Я усмехаюсь, вскакивая на ноги и глядя на него так, словно он сошел с ума.
— Ты, блядь, издеваешься надо мной, да? — говорю я, чувствуя, как слезы наворачиваются на глаза, и когда я прохаживаюсь перед кофейным столиком, его тяжелый взгляд прикован ко мне. — Все всегда делается ради них, но как насчет меня, Айзек? Ты уже много лет знаешь, что я к тебе чувствую. Это не секрет, и сколько я себя помню, я всегда старалась скрывать это, угождать всем остальным, чтобы не было неловко и странно. А ты, ты, большой гребаный мудак, постоянно напоминаешь мне, что ничего никогда не случится. Я понимаю, ладно. Ты и я, это не что иное, как фантазия. Но чего я, блядь, не понимаю, так это почему? После всего, после того, как ты точно знал, что это будет означать для меня, или как это повлияет на Остина, почему ты вообще допустил возможность вернуться в ту комнату со мной?
Самая тяжелая тишина, которую я когда-либо ощущала, нависает над моей квартирой, как грозовая туча. Я падаю обратно на диван, закрыв лицо руками, не доверяя себе, что не сломаюсь.
— Поверь мне, Птичка, если бы я, блядь, знал, я бы тебе сказал.
Схватив с дивана подушку, я запускаю ею в его глупо идеальное лицо.
— Я говорила тебе не называть меня так, — говорю я, когда он ловит ее и прижимает к груди. — И это дерьмовое оправдание, и ты это знаешь.
— Мне жаль, Аспен. Я просто… с той первой ночи в "Vixen" я не могу выбросить это из головы, и я знаю, что это был твой первый раз, и тебе не с чем сравнивать, но секс — это не просто так. Он никогда не бывает так охуенно хорош, но с тобой…..блядь, Аспен. Ты хоть представляешь, как редко можно найти кого-то настолько охуенно совместимого с тобой?
— Ух ты, — говорю я, встаю и иду на кухню, отчаянно нуждаясь в чем-то, что могло бы меня отвлечь и удержать от разрыва прямо по центру. — Значит, ты разрушил меня, потому что тебе нравится, когда твой член мокрый. Просто охуенно, Айзек.

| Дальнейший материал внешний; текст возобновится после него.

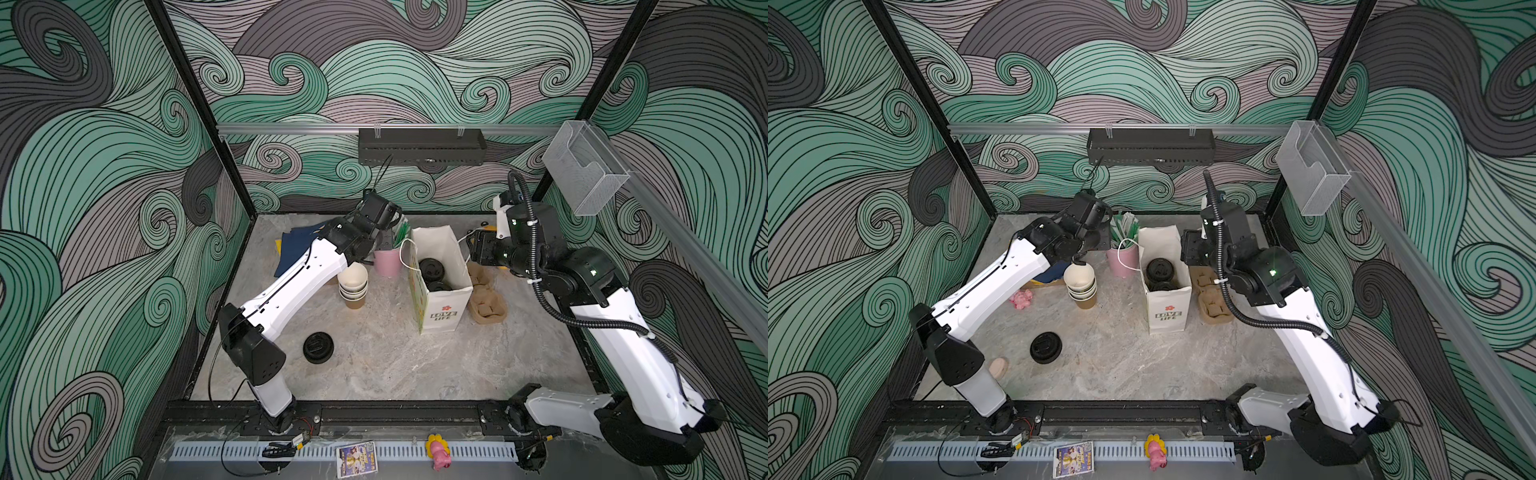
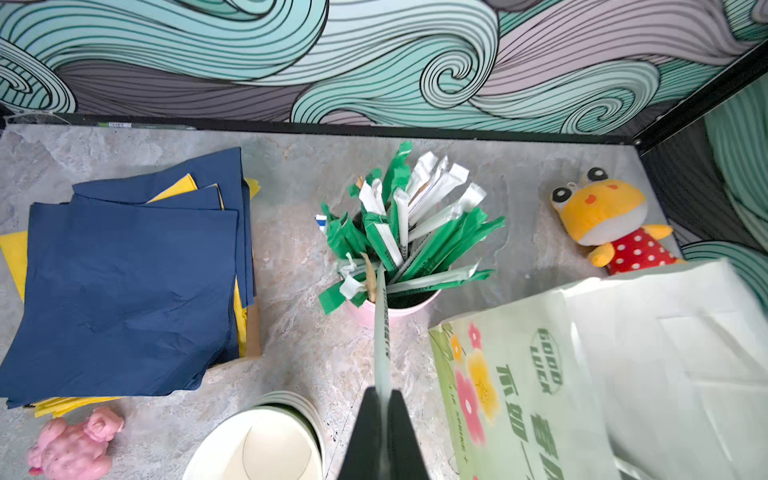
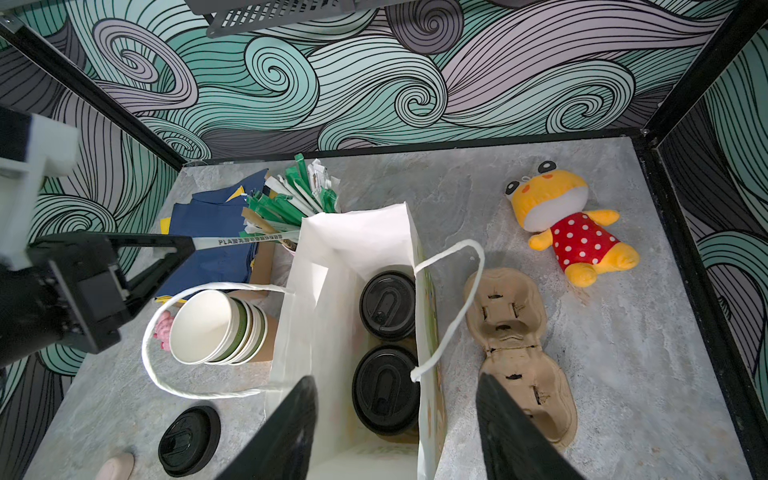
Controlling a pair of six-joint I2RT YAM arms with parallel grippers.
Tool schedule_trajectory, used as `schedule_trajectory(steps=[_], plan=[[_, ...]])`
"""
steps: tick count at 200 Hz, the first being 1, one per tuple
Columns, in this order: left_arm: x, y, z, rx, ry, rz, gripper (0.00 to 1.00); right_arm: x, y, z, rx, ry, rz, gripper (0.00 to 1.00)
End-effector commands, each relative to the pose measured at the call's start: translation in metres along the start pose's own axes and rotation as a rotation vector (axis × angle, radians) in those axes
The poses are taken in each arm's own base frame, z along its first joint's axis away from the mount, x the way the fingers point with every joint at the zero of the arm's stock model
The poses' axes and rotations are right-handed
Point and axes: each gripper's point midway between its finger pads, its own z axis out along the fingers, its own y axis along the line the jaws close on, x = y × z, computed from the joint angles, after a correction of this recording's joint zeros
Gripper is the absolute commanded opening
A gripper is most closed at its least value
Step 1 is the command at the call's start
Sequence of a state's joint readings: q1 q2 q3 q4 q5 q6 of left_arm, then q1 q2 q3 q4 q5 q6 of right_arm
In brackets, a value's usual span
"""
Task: Pack the takeout coffee
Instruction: 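Lift the straw with the left gripper and pass it to the right gripper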
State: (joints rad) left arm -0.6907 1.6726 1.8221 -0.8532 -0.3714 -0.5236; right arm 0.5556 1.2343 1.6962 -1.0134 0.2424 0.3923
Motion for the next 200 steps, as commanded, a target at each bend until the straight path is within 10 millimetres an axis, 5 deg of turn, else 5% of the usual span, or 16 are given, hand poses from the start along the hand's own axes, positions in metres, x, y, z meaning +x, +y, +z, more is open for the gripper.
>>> schedule_trajectory(steps=[1, 64, 90, 124, 155, 200], plan=[[-0.004, -0.001, -0.025, 0.051, -0.018, 0.025, 0.00, -0.001, -0.001, -0.007, -0.012, -0.005, -0.016, 0.62], [-0.016, 0.006, -0.081, 0.140, -0.073, 0.100, 0.00, -0.014, 0.020, -0.017, -0.123, -0.019, -0.132, 0.63], [-0.022, 0.003, -0.106, 0.210, -0.110, 0.170, 0.00, -0.018, 0.056, -0.023, -0.311, -0.013, -0.244, 0.64], [-0.034, -0.004, -0.163, 0.368, -0.247, 0.296, 0.00, -0.026, 0.107, -0.030, -0.554, -0.042, -0.412, 0.64], [-0.032, -0.015, -0.182, 0.475, -0.313, 0.382, 0.00, -0.023, 0.145, -0.032, -0.721, -0.079, -0.618, 0.64], [-0.029, -0.036, -0.199, 0.629, -0.397, 0.421, 0.00, -0.005, 0.177, -0.019, -0.745, -0.153, -0.980, 0.62]])
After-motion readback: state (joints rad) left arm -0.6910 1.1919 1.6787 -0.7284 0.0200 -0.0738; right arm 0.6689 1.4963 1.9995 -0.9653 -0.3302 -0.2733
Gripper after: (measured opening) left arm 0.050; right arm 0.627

— Это не так, и ты это знаешь, — настаивает он, вставая и следуя за мной.
— Тогда зачем? Так как, что касается меня, то я шла туда, чтобы забыть о тебе, потому что перспектива того, что мы с тобой когда-нибудь будем вместе, была для тебя настолько чертовски абсурдной, что я наконец сдалась. Я шла туда, чтобы отдать себя кому-то другому, чтобы наконец избавиться от фантазий о том, что я когда-нибудь смогу получить то, чего всегда хотела, и именно это, как мне казалось, я и сделала. Ты хоть представляешь, каково это? Я думала, что у меня наконец-то появился шанс забыть о тебе и начать жить, но нет! Айзек, мать его, Бэнкс снова наносит удар.
— Конечно, ты должна знать, что, если бы я знал, что это ты, в первую ночь в “Vixen", я бы никогда так не поступил.